> _Problem description_
Write only the number of lines in the entries that hold the string "crates".

> _Records from a data source_
:::
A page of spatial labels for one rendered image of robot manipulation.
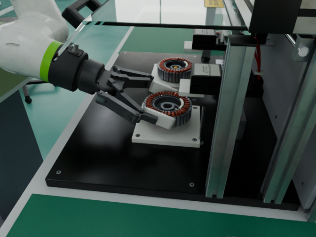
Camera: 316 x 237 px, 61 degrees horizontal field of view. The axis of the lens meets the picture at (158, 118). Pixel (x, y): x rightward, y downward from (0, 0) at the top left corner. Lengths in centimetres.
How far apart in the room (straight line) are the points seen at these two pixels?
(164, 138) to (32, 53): 32
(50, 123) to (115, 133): 146
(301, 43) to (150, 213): 35
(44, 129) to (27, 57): 145
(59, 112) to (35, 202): 165
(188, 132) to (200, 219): 20
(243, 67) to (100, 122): 42
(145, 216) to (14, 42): 42
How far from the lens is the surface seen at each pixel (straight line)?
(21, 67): 63
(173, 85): 79
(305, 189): 54
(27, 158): 125
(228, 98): 37
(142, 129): 62
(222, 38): 78
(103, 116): 69
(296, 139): 44
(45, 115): 218
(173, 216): 50
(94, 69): 59
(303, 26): 33
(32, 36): 63
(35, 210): 55
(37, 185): 60
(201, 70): 57
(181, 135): 60
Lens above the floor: 117
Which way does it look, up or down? 36 degrees down
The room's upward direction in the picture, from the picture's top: straight up
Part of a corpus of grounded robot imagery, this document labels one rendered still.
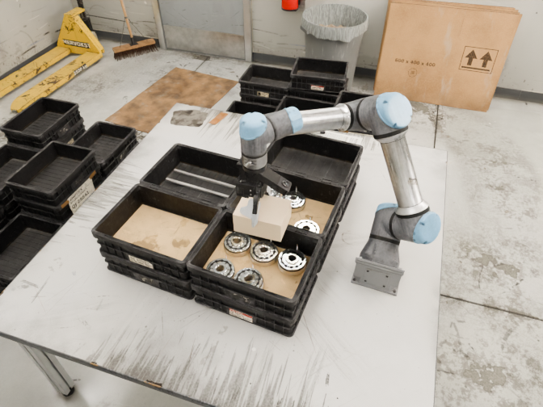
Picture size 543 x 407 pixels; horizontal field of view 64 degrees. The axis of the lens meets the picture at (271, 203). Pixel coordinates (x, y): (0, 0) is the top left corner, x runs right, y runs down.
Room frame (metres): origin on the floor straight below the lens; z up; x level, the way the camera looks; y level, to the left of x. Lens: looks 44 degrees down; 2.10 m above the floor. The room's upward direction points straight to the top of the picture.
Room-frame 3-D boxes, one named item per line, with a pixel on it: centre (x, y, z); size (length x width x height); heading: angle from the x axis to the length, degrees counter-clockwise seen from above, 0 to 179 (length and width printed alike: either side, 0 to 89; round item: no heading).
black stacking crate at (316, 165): (1.53, -0.18, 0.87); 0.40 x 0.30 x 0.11; 67
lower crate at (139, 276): (1.13, 0.42, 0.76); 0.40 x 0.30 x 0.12; 67
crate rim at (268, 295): (0.98, 0.05, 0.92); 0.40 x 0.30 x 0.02; 67
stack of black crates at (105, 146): (2.26, 1.09, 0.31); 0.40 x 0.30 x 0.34; 162
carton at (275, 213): (1.00, 0.03, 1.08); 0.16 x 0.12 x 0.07; 72
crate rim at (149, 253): (1.13, 0.42, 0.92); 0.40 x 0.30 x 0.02; 67
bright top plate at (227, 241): (1.09, 0.13, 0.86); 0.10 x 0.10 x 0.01
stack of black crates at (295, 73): (3.00, -0.36, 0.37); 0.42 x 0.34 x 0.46; 72
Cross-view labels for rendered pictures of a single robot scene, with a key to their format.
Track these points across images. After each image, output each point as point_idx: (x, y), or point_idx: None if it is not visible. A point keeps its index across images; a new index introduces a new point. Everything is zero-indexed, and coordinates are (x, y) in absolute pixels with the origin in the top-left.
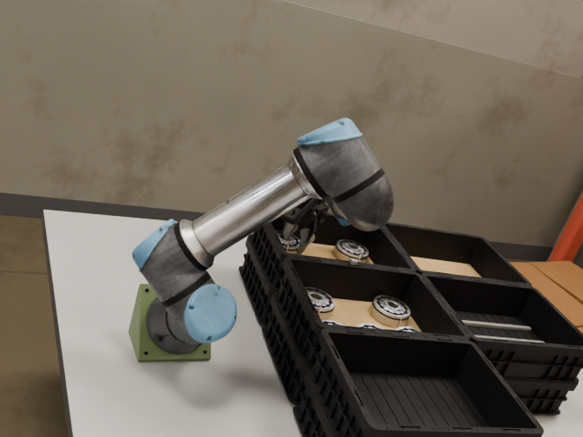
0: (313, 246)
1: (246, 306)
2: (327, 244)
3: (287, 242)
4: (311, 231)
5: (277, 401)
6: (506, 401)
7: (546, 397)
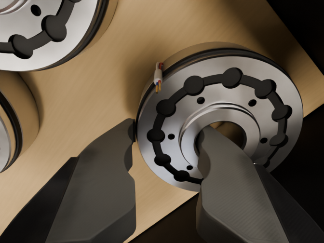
0: (150, 206)
1: None
2: (138, 238)
3: (188, 120)
4: (25, 232)
5: None
6: None
7: None
:::
> _Completed task_
2